New eye-health pact targets 23million Nigerians living with vision impaiments

The Federal Government has taken a major step towards ending preventable blindness across te country.

It has signed a new national eye-care Memorandum of Understanding (MoU) with Peek Vision, a global eye-health technology organisation.

The partnership is aimed at transforming how millions of Nigerians with vision impairment are identified, tracked, and connected to care.

The agreement, signed in Abuja on Tuesday, is expected to address longstanding gaps in access to eye care, especially in rural and underserved communities, where many people live with avoidable blindness but are never screened or linked to treatment.

The Minister of State for Health and Social Welfare, Dr. Adekunle Salako, who endorsed it on behalf of the Federal Government, said the partnership would significantly expand Nigeria’s capacity to reach people at the last mile.

The minister noted that the country has a history of innovative eye-care programmes, recalling the popular JigiBola initiative of the early 1990s in Lagos State, which provided glasses to thousands of residents.

He said the new digital platform introduced through the MoU builds on that legacy by enabling health workers to identify people who need help and connect them directly to services.

Emphasising that misinformation and fear prevent many patients from seeking care early, the Ministry expressed optimism that the partnership will help solve this challenge by improving communication, screening, and referral systems nationwide.

Salako explained that the agreement aligns with the government’s Renewable Health Connect initiative, which focuses on school-based screening, cataract services, and the provision of corrective lenses.

He said the ministry was committed to driving full implementation, adding that the programme would ensure that technology reaches communities that have historically been left behind.

Speaking after the signing of the MoU, the Founder and CEO of Peek Vision, Prof. Andrew Bastawrous, said the initiative was driven by the urgent need to reach millions of Nigerians who live with avoidable vision loss but lack access to treatment.

Most people with vision loss, particularly those in rural areas with low income, don’t know that they can be treated, don’t know where to go to get treatment, if they are aware, and can’t access those services, he said.

The partnership, the CEO said, brings together the ministry and leading international NGOs, including Sightsavers, CBM, and Hands.

Under the arrangement, trained personnel will use smartphones and tablets to deliver accurate vision screening directly in homes, workplaces, and schools.

Bastawrous said this eliminates reliance on health facilities, adding: ‘Because if you find them and they don’t receive treatment, you’ve solved nothing.’
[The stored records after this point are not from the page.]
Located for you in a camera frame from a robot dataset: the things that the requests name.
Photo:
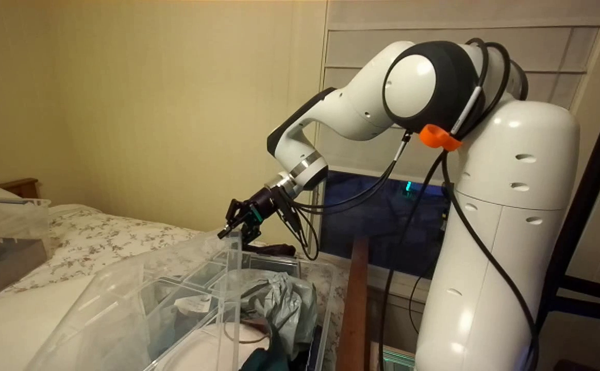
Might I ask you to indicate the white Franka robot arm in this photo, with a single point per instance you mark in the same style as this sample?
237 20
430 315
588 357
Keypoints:
506 208

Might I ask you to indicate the large white pillow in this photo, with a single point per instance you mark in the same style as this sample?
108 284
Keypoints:
10 330

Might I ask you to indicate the black metal frame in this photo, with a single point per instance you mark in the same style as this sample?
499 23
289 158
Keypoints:
588 208

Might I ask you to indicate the bed with floral sheet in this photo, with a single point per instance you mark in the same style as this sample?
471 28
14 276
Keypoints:
106 239

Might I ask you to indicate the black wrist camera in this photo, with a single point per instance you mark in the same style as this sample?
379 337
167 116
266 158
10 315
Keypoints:
271 249

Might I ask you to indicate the dark teal cloth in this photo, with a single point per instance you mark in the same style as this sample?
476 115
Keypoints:
269 361

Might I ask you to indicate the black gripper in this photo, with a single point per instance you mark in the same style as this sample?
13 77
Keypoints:
274 194

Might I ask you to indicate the small clear plastic bin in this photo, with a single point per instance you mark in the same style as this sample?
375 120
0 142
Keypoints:
10 220

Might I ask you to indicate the clear plastic box lid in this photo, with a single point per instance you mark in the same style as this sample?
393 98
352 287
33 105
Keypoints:
119 310

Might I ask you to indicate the brown wooden post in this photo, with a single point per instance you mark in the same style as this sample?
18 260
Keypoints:
356 310

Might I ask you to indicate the teal box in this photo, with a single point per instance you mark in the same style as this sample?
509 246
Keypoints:
398 359

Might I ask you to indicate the clear plastic storage box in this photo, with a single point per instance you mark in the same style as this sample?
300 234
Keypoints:
271 264

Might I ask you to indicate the grey cloth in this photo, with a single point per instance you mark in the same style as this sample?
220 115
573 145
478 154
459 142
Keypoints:
284 310

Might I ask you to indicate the wooden headboard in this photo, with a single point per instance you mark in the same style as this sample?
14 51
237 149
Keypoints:
24 187

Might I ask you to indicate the white window blind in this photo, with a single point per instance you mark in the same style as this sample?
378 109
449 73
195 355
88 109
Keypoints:
367 28
According to him, Peek Vision has developed a data platform that monitors every screened individual, tracks referrals, and identifies reasons why people fail to attend appointments

Bastawrous explained how data-driven insights have solved similar challenges in Kenya, where fears, myths, and cost barriers were identified and addressed through targeted interventions.

The power of data is to point to where the problem is. The power of compassion is to respond, the CEO said.
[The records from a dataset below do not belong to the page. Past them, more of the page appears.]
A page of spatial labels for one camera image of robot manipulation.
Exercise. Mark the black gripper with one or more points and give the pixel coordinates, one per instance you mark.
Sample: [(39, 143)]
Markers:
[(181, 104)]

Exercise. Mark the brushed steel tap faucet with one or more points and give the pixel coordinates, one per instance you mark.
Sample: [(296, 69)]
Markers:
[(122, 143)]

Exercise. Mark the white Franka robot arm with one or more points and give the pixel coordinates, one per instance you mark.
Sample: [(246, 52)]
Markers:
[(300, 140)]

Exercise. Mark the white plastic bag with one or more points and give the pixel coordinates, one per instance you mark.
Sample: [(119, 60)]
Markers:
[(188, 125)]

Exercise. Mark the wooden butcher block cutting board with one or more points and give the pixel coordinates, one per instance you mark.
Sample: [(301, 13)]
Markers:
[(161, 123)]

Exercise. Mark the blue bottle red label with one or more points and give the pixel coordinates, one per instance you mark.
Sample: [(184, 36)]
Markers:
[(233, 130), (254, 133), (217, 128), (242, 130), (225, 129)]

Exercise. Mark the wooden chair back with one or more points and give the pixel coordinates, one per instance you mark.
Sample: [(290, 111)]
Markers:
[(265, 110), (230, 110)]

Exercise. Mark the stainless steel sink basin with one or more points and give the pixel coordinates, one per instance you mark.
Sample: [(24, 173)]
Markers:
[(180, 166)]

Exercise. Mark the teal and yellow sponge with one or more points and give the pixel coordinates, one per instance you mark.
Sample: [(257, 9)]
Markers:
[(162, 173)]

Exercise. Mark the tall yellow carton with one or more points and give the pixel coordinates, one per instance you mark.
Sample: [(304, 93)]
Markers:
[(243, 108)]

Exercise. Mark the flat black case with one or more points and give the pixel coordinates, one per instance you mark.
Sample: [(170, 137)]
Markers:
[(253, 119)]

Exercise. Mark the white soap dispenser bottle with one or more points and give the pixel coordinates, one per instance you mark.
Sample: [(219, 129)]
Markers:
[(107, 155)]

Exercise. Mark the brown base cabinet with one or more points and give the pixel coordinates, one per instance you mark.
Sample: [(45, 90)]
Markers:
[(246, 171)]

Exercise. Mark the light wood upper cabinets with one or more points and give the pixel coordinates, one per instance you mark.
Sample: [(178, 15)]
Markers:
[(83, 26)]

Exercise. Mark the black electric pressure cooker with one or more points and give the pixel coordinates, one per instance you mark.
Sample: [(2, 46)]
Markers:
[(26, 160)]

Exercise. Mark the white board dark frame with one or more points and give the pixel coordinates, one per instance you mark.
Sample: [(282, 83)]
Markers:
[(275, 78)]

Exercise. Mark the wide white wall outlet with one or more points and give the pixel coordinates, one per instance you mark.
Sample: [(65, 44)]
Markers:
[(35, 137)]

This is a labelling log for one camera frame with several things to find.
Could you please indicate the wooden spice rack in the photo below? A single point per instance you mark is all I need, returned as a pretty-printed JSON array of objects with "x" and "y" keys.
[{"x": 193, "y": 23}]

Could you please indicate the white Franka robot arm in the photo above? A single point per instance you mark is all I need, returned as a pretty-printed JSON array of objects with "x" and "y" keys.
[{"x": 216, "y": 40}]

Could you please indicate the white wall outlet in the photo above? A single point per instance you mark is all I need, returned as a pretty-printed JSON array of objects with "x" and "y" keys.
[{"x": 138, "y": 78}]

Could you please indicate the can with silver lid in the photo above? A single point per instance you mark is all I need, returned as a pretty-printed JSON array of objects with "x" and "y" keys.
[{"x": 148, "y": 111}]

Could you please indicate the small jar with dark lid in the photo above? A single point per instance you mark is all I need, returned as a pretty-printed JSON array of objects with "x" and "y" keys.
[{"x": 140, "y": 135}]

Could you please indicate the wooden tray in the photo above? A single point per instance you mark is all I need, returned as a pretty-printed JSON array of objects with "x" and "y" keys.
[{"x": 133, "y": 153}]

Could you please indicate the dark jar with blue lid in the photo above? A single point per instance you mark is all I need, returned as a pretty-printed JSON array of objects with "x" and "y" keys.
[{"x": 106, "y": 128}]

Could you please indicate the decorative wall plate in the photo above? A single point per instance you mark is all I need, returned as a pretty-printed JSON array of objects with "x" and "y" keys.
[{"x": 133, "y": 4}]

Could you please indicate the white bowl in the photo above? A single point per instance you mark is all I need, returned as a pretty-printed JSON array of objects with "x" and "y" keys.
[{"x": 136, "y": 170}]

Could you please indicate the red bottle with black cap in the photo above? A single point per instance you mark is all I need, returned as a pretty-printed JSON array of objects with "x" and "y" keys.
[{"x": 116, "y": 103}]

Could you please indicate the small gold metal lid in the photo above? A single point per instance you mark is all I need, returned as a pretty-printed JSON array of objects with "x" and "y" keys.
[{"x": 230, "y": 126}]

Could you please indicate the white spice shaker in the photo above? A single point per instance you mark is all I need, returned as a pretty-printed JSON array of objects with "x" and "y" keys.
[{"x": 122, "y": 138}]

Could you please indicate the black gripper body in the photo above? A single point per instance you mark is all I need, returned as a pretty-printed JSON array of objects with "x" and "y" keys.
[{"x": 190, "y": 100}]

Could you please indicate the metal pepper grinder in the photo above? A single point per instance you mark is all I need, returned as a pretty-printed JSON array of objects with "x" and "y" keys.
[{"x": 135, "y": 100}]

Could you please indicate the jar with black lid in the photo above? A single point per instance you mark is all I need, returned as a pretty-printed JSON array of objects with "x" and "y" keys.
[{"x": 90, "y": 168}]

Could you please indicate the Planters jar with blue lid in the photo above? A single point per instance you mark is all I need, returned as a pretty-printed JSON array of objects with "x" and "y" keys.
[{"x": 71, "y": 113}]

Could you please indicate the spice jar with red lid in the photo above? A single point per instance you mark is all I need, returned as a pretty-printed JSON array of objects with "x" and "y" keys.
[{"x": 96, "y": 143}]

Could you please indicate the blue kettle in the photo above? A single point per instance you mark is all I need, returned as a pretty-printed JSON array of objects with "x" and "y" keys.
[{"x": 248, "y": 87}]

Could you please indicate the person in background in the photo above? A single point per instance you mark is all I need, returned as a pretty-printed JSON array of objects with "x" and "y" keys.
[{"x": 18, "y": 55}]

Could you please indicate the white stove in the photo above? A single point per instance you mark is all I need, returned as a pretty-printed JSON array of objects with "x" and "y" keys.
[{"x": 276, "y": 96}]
He confirmed that the Nigerian rollout begins immediately and involves no direct financial commitment from the Federal Government.

Peek Vision will be supported by its international partners, while the ministry retains full ownership of all data generated.

Bastawrous said a new programme, supported by Sightsavers, has begun with the screening of 5,000 people and targeting 1.2 million schoolchildren over the next two years.

The CEO added that the broader impact of improved vision goes beyond health.

‘Something as simple as a pair of magnifying glasses, which many people aren’t aware of, can increase learning potential by 20 to 50 percent. Yet remain inaccessible to people of all ages,’ he said.

Bastawrous noted that cataracts remain the most common cause of blindness but is fully treatable.

The CEO warned that most Nigerians with cataracts today may die without ever receiving care unless the system changes.

To date, he said, technology deployed through Peek Vision and its partners has screened 17 million people globally and connected more than 1.5 million to sight-restoring treatment.

Today marks the beginning of that journey to change that story, Bastawrous added.